This week, the Supreme Court is set to hear the most important legal challenge to abortion rights in decades, a critical case from Mississippi that might overturn Roe v. Wade.
The case being argued on Wednesday, Dobbs v. Jackson Women’s Health Organization, revolves around a 2018 Mississippi law, H.B. 1510, or the Gestational Age Act. The rule bans nearly all abortions after 15 weeks with some exceptions involving medical emergencies and severe fetal abnormalities. There are no exceptions for cases of rape or incest.
The Supreme Court has never before allowed states to ban abortion before 24 weeks when fetuses are typically able to survive outside the womb. But with a 6-3 conservative majority, pro-choice advocates worry that justices could rule to overturn a critical part of the landmark 1973 case that granted the nationwide right to abortion.
Conservatives and anti-abortion activists have since 1973 sought to narrow or overturn the legal right to an abortion first recognized in the Roe decision. They hope the upcoming Mississippi case finally leads to its dismantling.
According to The Washington Post:
Prior to the Roe decision, over 30 states banned abortions in most cases, Just four states — Oregon, New York, Alaska and Hawaii — had the wide-open regime the justices created in the 7-2 ruling.
If the justices were to overrule Roe and uphold Mississippi’s Gestational Age Act, 22 states have laws on the books that would restrict abortion more than is allowed under current Supreme Court precedent, as peer the Guttmacher Institute.
Notably, eight states still retain their now-unenforced pre-Roe bans: Alabama, Arizona, Arkansas, Michigan, Mississippi, Oklahoma, West Virginia, and Wisconsin.
Heritage Foundation scholars Sarah Perry and Thomas Jipping did an outstanding job further breaking down the legal background and implications of the Mississippi case.
They wrote, “Two features of the law are central to this litigation. First, it is a ban, rather than a regulation, on the performance of abortions. Second, this ban operates well before viability, which the Supreme Court established in Roe, and reaffirmed in Casey, as the ‘critical fact.’”
Perry and Jipping continued, “The Act asserts that the state has an interest in protecting maternal health because the maternal risks from abortion increase proportionately relative to gestational age.”
The Supreme Court will hear arguments on Wed in Dobbs v. JWHO, challenging MS’s ban on post-15 week abortions. Here is the paper that my colleague Sarah Parshall Perry and I published on the case. https://t.co/Lt5U2vr5QW
— Thomas Jipping (@TomJipping) November 29, 2021
“In addition, the abortion method used after 15 weeks, known as dilation and evacuation, is ‘a barbaric procedure, dangerous for the maternal patient, and demeaning to the medical profession.’”
Dr. Donna Harrison — a board-certified obstetrician-gynecologist and the CEO of the American Association of Pro-Life Obstetricians and Gynecologists — argued in a piece for The Daily Signal that the Mississippi law rests on solid ground in terms of its stated purpose of protecting the health of the mother.
Harrison wrote, “Consider the high risk of pre-term birth that results from surgical abortion. A woman who has had just one abortion has a 30% increased risk of pre-term birth while a woman who has had two abortions has a 90% increased risk of pre-term birth.”
She said, “To put these numbers in perspective, researchers estimate that more than 100,000 American children have died since 1973 from pre-term births linked to prior abortions.”
“And the crisis has influenced minority communities disproportionately hard.
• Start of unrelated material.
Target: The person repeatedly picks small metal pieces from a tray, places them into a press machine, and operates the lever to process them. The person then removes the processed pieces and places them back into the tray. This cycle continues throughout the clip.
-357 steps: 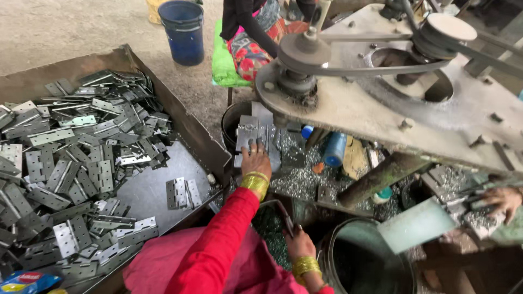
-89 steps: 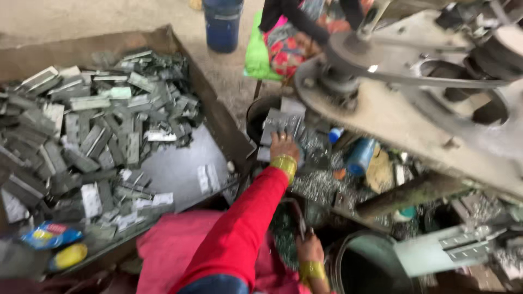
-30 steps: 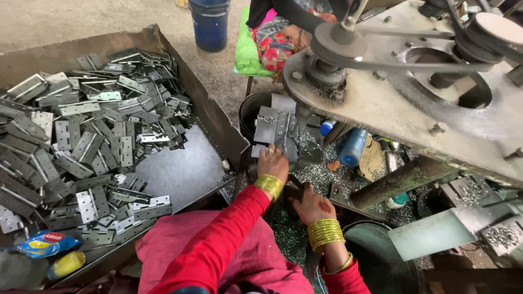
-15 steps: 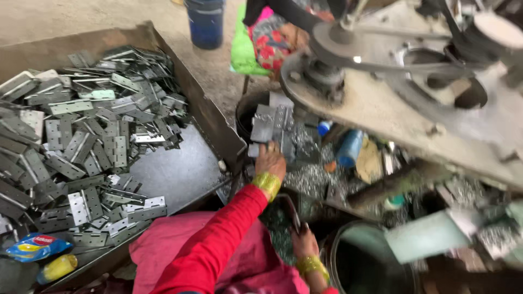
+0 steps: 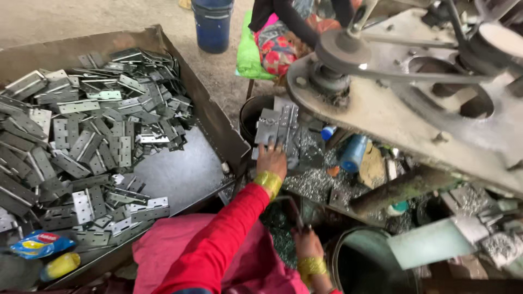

Nearly half of these deaths were black children, even though blacks comprise only 14% of the population.”
Harrison noted that she treated multiple women over the course of her career, “who were unable to carry their babies to term due to complications arising from previous abortions.”
She recounted that patients told her they were unaware of the risks later-term abortions posed to their ability to have children later in life.
“I take seriously the Hippocratic Oath’s principal demand—primum non nocere—which means ‘first do no harm.’ Our laws surrounding abortion should do the same. Sadly, they don’t.” https://t.co/zNMXgYh4id
— The Daily Signal (@DailySignal) November 21, 2021
The physician pointed out that the U.S. is behind many European countries — including France, Italy, Germany, Spain, Norway, Switzerland, and Belgium — that place gestational limits on abortions.
In fact, the Charlotte Lozier Institute determined in 2014 that the U.S. is one of only seven countries in the world that allow abortions after 20 weeks, sadly placing us right alongside nations that have little regard for human life, such as China and North Korea.
The United States should be a leader in protecting the right to life.
It’s listed in the nation’s founding charter, the Declaration of Independence, as one of the three inalienable rights endowed to us by our Creator.
Let’s hope and pray at least five justices will see this truth and vote to overturn Roe v. Wade.